Book Synopsis John Marshall by : Richard Brookhiser
Download or read book John Marshall written by Richard Brookhiser and published by Basic Books. This book was released on 2018-11-13 with total page 324 pages. Available in PDF, EPUB and Kindle. Book excerpt: The life of John Marshall, Founding Father and America's premier chief justice. In 1801, a genial and brilliant Revolutionary War veteran and politician became the fourth chief justice of the United States. He would hold the post for 34 years (still a record), expounding the Constitution he loved. Before he joined the Supreme Court, it was the weakling of the federal government, lacking in dignity and clout. After he died, it could never be ignored again. Through three decades of dramatic cases involving businessmen, scoundrels, Native Americans, and slaves, Marshall defended the federal government against unruly states, established the Supreme Court's right to rebuke Congress or the president, and unleashed the power of American commerce. For better and for worse, he made the Supreme Court a pillar of American life. In John Marshall, award-winning biographer Richard Brookhiser vividly chronicles America's greatest judge and the world he made.
Download or read book Beyond observation written by Paul Henley and published by Manchester University Press. This book was released on 2020-01-20 with total page 407 pages. Available in PDF, EPUB and Kindle. Book excerpt: This electronic version has been made available under a Creative Commons (BY-NC-ND) open access license. Beyond Observation is structured by the argument that the ‘ethnographicness’ of a film should not be determined by the fact that it is about an exotic culture – the popular view – nor because it has apparently not been authored – a long-standing academic view – but rather because it adheres to the norms of ethnographic practice more generally. On these grounds, the book covers a large number of films made in a broad range of styles across a 120-year period, from the Arctic to Africa, from the cities of China to rural Vermont. Paul Henley discusses films made within reportage, exotic melodrama and travelogue genres in the period before the Second World War, as well as more conventionally ethnographic films made for academic or state-funded educational purposes. The book explores the work of film-makers such as John Marshall, Asen Balikci, Ian Dunlop and Timothy Asch in the post-war period, considering ideas about authorship developed by Jean Rouch, Robert Gardner and Colin Young. It also discusses films authored by indigenous subjects themselves using the new video technology of the 1970s and the ethnographic films that flourished on British television until the 1990s. In the final part of the book, Henley examines the recent work of David and Judith MacDougall and the Harvard Sensory Ethnography Lab, before concluding with an assessmentof a range of films authored in a participatory manner as possible future models.

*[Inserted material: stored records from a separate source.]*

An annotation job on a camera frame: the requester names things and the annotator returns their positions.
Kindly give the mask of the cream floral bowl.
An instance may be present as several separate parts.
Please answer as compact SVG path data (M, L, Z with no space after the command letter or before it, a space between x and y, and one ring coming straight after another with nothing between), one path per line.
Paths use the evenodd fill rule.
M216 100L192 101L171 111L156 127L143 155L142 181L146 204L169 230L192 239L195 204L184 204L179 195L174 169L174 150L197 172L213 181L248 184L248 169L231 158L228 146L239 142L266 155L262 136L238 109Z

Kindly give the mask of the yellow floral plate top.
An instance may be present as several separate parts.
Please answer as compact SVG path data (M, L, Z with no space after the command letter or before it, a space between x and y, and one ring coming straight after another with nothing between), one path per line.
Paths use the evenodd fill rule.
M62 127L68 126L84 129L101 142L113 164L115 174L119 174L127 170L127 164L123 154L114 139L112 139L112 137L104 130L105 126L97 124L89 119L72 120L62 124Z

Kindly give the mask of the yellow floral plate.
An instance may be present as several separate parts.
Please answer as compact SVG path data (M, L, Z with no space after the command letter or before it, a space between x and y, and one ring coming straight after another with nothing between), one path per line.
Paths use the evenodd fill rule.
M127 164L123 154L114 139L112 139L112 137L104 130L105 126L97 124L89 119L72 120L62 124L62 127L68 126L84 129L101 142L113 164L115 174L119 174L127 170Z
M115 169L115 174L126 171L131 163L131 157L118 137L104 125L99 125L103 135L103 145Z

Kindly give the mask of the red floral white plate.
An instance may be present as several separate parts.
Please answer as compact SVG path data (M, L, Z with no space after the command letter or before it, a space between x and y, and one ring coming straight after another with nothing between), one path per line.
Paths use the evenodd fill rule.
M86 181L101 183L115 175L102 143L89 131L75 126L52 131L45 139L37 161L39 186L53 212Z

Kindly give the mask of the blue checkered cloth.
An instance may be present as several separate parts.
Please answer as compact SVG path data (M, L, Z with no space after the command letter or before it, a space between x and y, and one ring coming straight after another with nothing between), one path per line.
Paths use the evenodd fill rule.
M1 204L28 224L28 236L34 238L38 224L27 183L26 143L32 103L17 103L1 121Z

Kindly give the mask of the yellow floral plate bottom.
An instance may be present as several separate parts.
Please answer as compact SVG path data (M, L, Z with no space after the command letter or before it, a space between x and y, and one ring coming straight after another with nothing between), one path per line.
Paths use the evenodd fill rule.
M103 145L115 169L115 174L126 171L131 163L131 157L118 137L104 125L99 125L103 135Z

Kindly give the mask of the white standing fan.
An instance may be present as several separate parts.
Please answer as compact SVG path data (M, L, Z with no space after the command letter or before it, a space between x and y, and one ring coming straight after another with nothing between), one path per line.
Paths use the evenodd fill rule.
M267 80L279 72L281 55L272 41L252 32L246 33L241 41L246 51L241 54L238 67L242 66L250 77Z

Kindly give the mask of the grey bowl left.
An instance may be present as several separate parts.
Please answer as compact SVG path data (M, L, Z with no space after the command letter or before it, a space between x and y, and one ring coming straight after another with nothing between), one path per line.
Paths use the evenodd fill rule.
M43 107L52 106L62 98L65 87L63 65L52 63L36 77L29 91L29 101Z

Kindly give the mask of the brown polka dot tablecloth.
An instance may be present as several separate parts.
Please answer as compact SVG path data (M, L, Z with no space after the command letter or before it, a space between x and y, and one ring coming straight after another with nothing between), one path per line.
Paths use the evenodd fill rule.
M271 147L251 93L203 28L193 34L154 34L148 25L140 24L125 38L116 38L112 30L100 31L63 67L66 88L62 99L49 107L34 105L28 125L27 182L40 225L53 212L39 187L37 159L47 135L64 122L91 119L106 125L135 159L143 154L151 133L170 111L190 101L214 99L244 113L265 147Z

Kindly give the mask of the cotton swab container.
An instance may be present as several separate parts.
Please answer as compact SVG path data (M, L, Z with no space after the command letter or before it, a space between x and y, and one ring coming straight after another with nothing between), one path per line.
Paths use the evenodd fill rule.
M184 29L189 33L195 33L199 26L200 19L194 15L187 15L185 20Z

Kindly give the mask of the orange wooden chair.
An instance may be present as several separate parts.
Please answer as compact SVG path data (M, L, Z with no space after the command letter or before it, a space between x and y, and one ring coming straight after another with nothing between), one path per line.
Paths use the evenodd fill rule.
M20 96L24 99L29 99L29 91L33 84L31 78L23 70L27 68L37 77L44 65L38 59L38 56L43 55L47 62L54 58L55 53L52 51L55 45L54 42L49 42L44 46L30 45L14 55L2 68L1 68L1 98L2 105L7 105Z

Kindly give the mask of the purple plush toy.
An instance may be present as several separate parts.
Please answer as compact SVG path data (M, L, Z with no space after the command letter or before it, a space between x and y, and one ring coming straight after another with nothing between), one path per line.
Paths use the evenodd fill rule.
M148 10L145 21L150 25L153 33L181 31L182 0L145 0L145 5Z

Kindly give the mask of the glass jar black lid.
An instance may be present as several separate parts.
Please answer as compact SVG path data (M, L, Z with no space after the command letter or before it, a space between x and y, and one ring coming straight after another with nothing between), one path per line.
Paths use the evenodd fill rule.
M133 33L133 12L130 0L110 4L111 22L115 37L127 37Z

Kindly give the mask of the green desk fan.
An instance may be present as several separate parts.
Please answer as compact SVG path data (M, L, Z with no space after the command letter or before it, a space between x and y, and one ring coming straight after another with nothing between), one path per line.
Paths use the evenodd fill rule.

Book Synopsis John Marshall by : Jean Edward Smith
Download or read book John Marshall written by Jean Edward Smith and published by Henry Holt and Company. This book was released on 2014-03-10 with total page 788 pages. Available in PDF, EPUB and Kindle. Book excerpt: A New York Times Notable Book of 1996 It was in tolling the death of Supreme Court Chief Justice John Marshall in 1835 that the Liberty Bell cracked, never to ring again. An apt symbol of the man who shaped both court and country, whose life "reads like an early history of the United States," as the Wall Street Journal noted, adding: Jean Edward Smith "does an excellent job of recounting the details of Marshall's life without missing the dramatic sweep of the history it encompassed." Working from primary sources, Jean Edward Smith has drawn an elegant portrait of a remarkable man. Lawyer, jurist, scholars; soldier, comrade, friend; and, most especially, lover of fine Madeira, good food, and animated table talk: the Marshall who emerges from these pages is noteworthy for his very human qualities as for his piercing intellect, and, perhaps most extraordinary, for his talents as a leader of men and a molder of consensus. A man of many parts, a true son of the Enlightenment, John Marshall did much for his country, and John Marshall: Definer of a Nation demonstrates this on every page.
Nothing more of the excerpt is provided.